## What to produce
Your answer should be the lines below from the one with "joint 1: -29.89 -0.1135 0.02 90" to the one with "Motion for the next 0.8", both included, given again exactly and with nothing added.

## Provided records
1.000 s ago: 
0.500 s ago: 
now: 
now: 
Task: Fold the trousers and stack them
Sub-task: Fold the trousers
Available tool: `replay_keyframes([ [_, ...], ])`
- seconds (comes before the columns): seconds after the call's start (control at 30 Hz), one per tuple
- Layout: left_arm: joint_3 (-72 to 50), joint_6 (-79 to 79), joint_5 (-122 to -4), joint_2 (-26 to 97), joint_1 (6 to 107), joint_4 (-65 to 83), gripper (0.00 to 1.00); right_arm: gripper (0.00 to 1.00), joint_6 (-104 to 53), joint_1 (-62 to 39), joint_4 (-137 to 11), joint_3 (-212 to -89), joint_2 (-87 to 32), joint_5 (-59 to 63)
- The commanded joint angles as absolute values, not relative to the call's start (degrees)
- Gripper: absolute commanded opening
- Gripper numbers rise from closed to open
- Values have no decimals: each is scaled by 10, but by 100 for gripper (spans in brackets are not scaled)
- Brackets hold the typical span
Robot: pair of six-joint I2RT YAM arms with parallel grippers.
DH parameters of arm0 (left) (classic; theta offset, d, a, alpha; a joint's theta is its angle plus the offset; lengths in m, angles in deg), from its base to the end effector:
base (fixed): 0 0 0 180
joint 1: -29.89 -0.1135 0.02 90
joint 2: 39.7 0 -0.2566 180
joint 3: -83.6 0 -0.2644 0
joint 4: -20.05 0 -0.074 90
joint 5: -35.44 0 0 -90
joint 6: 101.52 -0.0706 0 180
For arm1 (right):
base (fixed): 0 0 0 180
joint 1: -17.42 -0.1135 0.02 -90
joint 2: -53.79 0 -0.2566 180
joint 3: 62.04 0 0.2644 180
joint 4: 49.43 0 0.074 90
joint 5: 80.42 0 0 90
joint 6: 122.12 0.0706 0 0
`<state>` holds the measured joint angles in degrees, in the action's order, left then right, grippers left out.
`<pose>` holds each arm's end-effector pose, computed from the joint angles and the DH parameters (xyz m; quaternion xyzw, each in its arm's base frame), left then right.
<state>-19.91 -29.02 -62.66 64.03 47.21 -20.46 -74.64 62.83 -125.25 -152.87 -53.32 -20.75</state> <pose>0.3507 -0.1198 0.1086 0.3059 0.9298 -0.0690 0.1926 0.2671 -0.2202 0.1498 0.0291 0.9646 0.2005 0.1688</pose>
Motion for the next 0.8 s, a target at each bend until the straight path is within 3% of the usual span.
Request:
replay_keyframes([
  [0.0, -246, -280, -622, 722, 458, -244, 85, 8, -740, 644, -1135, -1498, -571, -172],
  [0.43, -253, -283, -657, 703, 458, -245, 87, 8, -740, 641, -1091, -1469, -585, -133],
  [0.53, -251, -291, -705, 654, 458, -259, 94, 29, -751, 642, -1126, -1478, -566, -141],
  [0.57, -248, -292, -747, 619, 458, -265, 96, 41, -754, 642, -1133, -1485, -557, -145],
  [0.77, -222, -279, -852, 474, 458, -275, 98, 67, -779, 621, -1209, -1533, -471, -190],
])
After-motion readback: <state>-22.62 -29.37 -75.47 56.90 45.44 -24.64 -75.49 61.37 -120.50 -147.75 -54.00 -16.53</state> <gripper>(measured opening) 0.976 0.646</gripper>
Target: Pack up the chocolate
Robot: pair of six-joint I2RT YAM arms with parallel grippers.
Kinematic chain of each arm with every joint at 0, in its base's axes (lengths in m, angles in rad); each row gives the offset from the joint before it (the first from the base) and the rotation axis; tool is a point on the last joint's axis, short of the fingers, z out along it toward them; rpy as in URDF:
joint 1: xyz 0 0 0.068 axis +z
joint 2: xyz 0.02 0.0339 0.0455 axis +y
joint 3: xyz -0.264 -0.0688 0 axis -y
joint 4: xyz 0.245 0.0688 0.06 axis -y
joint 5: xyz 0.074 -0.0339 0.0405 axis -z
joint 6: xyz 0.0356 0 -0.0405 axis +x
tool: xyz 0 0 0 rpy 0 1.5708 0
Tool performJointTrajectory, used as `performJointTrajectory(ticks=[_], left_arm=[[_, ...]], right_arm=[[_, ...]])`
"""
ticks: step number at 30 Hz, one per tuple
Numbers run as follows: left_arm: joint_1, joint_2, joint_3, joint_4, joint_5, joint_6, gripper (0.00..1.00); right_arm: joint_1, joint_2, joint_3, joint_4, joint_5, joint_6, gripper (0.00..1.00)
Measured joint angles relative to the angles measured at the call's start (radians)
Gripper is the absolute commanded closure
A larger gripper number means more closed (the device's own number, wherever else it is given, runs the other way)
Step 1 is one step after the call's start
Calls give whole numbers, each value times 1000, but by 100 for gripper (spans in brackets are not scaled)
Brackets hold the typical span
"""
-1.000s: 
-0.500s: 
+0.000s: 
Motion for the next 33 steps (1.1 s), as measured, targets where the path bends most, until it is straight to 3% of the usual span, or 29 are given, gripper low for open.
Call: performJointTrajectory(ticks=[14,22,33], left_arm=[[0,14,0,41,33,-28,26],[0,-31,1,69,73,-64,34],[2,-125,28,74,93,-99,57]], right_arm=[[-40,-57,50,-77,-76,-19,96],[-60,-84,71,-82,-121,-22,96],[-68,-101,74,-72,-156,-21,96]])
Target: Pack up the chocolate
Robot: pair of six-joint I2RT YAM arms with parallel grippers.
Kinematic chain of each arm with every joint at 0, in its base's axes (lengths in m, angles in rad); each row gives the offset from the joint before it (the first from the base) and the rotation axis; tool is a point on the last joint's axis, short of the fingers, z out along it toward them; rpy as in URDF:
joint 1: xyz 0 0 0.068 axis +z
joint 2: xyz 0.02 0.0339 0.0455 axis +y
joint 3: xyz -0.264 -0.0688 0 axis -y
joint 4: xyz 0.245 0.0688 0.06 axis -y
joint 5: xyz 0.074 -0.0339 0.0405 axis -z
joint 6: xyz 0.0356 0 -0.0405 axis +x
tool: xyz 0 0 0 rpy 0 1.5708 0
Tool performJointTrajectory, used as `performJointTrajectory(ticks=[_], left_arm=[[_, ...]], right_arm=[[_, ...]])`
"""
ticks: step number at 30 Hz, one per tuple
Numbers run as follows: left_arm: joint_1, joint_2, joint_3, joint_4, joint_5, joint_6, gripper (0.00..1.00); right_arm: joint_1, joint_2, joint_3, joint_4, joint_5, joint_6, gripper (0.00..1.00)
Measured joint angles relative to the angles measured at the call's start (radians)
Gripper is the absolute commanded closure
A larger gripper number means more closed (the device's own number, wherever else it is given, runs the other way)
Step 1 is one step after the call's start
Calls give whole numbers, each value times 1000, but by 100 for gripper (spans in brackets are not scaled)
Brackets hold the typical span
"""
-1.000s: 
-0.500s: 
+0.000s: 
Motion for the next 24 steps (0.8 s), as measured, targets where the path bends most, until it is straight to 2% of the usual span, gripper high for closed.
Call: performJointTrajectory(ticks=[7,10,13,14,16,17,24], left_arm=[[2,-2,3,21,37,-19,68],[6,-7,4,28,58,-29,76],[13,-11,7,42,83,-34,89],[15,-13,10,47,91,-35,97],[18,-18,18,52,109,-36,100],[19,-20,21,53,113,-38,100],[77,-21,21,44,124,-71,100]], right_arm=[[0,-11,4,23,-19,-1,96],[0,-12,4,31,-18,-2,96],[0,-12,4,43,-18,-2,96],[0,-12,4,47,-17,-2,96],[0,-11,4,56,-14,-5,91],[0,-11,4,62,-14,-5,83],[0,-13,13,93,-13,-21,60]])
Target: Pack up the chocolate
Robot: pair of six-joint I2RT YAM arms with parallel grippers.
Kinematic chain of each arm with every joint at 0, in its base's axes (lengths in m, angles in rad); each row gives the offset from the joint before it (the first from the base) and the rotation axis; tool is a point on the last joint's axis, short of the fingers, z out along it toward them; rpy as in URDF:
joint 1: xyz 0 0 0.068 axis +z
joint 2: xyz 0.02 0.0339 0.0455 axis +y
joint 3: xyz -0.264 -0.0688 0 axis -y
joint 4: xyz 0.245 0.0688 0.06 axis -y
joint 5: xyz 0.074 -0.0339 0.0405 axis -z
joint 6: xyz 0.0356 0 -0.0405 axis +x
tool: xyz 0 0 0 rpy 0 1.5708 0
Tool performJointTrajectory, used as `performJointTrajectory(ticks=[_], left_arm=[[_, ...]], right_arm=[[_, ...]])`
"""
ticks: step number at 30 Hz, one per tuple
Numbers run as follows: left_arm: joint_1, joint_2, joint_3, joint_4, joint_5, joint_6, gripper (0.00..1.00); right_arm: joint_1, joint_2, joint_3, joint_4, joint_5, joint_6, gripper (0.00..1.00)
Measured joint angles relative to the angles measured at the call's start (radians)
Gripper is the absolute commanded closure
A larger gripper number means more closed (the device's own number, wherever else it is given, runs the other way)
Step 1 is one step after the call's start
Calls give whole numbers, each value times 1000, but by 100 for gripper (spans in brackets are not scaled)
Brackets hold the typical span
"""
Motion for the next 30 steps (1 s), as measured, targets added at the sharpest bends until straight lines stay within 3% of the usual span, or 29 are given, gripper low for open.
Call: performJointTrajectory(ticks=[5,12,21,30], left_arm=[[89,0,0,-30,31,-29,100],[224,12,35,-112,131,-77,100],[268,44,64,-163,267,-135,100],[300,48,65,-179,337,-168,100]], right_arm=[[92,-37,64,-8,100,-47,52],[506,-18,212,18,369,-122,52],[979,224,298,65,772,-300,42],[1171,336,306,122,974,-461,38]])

## Output of the exercise
joint 1: -29.89 -0.1135 0.02 90
joint 2: 39.7 0 -0.2566 180
joint 3: -83.6 0 -0.2644 0
joint 4: -20.05 0 -0.074 90
joint 5: -35.44 0 0 -90
joint 6: 101.52 -0.0706 0 180
For arm1 (right):
base (fixed): 0 0 0 180
joint 1: -17.42 -0.1135 0.02 -90
joint 2: -53.79 0 -0.2566 180
joint 3: 62.04 0 0.2644 180
joint 4: 49.43 0 0.074 90
joint 5: 80.42 0 0 90
joint 6: 122.12 0.0706 0 0
`<state>` holds the measured joint angles in degrees, in the action's order, left then right, grippers left out.
`<pose>` holds each arm's end-effector pose, computed from the joint angles and the DH parameters (xyz m; quaternion xyzw, each in its arm's base frame), left then right.
<state>-19.91 -29.02 -62.66 64.03 47.21 -20.46 -74.64 62.83 -125.25 -152.87 -53.32 -20.75</state> <pose>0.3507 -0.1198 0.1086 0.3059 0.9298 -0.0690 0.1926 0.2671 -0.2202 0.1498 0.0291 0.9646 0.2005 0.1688</pose>
Motion for the next 0.8 s, a target at each bend until the straight path is within 3% of the usual span.

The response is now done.